The math details for how silhouette scores are calculated are provided on another page in this guide, but the following summary is provided here:
•Silhouette scores can be any value from -1 to 1
•A silhouette score close to 1 indicates that the observation is well matched with other observations in its cluster
•A silhouette score of 0 means that this observation is “on the border” of two different clusters
•A silhouette score of -1 means that an observation is very poorly matched with others in its cluster, and is actually more similar to observations in the next nearest cluster
For any number of specified clusters, a silhouette score can be calculated for each observation. Then, the average of all silhouette scores can be calculated. The silhouette plot that Prism reports shows the average silhouette score (on the Y axis) for each different possible number of clusters (on the X axis) from 1 to N-1 (where N is the number of observations). One approach for determining the “optimal” number of clusters for the analysis is to determine where the average silhouette score is the largest. This indicates that - on average - the observations were well matched with other observations in their assigned cluster.
The general concept of the gap statistic plot is to investigate how well your data can be grouped into various numbers of clusters, and then compare how that compares to how well random data can be grouped into the same number of clusters. The idea is that - if there truly is a natural grouping that exists within your data - there should exist some number of clusters for which your data are grouped substantially better than random data. To make this comparison work, the random data is generated to have the same dimensions (number of rows and columns) as your data. Additionally, the range of the values in each variable of the random data is set to be the same as your data. Values for the random data are selected from a uniform distribution using these range values, and clustering is applied to this random data. The clustered random data are then compared to the clustering of your actual data. To avoid issues with sampling bias, this process of generating random data is repeated numerous times.
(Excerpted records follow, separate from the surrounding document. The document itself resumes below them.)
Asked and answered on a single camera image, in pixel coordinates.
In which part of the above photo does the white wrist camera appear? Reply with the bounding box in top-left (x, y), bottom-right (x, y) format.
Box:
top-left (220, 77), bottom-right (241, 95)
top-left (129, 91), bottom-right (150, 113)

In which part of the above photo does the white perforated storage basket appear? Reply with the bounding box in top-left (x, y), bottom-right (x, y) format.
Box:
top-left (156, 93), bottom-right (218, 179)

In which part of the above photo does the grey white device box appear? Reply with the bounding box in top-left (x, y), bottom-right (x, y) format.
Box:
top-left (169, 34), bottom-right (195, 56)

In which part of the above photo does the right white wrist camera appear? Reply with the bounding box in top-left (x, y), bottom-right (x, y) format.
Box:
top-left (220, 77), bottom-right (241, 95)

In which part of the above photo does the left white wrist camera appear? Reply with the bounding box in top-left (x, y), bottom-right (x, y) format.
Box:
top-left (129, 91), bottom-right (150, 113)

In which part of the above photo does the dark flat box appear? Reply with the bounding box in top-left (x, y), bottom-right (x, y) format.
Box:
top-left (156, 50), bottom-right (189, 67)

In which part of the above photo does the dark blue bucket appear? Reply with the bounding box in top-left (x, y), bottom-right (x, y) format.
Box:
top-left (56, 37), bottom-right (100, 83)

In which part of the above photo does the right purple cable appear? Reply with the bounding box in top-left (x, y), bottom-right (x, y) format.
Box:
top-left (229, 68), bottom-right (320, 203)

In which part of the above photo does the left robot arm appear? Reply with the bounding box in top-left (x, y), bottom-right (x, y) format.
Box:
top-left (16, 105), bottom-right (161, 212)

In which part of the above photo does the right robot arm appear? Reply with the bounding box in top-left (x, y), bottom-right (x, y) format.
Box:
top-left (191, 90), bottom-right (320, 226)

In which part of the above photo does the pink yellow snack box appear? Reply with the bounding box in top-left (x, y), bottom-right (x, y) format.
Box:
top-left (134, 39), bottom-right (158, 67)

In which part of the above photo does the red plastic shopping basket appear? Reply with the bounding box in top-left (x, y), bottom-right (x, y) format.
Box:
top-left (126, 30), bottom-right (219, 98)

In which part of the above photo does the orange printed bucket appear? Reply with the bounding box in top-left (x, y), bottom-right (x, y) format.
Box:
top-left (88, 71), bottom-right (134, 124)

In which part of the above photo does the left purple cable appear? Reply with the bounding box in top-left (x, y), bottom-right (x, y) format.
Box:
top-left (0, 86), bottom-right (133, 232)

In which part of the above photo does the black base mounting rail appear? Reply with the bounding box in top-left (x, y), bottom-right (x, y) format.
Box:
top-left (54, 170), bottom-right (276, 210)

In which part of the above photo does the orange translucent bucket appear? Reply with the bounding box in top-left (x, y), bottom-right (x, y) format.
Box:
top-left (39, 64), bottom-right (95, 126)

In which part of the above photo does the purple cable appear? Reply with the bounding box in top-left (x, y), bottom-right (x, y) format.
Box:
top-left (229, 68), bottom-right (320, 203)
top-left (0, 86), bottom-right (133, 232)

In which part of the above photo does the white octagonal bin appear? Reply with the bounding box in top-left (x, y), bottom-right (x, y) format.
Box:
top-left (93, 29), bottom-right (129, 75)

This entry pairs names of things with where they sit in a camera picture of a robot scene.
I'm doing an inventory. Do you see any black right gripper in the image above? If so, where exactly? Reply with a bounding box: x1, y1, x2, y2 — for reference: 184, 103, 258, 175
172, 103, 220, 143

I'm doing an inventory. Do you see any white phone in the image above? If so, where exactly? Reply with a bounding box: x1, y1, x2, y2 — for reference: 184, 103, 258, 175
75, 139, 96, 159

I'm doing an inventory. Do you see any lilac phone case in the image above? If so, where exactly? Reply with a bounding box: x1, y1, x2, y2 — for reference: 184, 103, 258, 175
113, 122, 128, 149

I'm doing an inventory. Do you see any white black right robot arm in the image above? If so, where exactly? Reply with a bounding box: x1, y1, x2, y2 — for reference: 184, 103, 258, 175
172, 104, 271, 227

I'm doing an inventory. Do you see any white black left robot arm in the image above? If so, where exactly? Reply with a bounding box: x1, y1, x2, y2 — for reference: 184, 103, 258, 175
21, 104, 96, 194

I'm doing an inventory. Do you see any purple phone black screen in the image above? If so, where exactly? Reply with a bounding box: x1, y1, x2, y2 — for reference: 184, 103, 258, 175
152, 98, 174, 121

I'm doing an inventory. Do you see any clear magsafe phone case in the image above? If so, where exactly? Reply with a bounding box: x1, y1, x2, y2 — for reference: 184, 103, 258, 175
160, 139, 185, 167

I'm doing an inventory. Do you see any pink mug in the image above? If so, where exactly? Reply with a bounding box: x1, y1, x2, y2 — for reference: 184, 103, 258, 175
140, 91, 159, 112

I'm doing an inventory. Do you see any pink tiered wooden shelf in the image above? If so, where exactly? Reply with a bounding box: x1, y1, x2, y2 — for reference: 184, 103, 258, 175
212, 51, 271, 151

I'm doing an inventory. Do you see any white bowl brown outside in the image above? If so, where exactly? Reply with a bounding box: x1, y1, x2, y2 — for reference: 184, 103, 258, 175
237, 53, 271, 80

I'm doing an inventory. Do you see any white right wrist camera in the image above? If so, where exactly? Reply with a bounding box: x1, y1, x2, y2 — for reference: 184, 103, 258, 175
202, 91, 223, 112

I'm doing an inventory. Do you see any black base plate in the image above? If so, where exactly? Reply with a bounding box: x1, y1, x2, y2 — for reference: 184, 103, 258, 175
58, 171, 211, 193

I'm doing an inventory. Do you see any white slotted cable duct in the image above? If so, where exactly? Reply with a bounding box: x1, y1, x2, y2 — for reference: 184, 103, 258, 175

Without getting into all of the details of the math, the idea is that if there are truly natural groupings (clusters) in your data, then your data should be more tightly grouped into those clusters than randomly generated data in the same range as your data. Said another way, you would expect your data to have a lower dispersion within each cluster than the dispersion of random data in the same number of clusters. The measure of dispersion in this case is the sum of squared distances between each point in a cluster the cluster center. This value is called “W”, and by comparing the W of your data (“W observed”) with the average W of the simulated random data (“W expected”), the gap statistic can be calculated for a given number of clusters. A different gap statistic can be calculated for each different number of clusters. These gap statistic values are then plotted (on the Y axis) along with the number of clusters (on the X axis) of the gap statistic plot. The “optimal” number of clusters using this method is given by the minimum value of k (number of clusters) such that:
Gap(k) ≥ Gap(k+1) - SDk+1
In other words, the optimal number of clusters is the smallest number of clusters for which the gap statistic is greater than the gap statistic for that number of clusters plus one, adjusted by subtracting the standard deviation of this slightly larger group. This often (but not always) simplifies to finding the first “peak” in the gap statistic plot.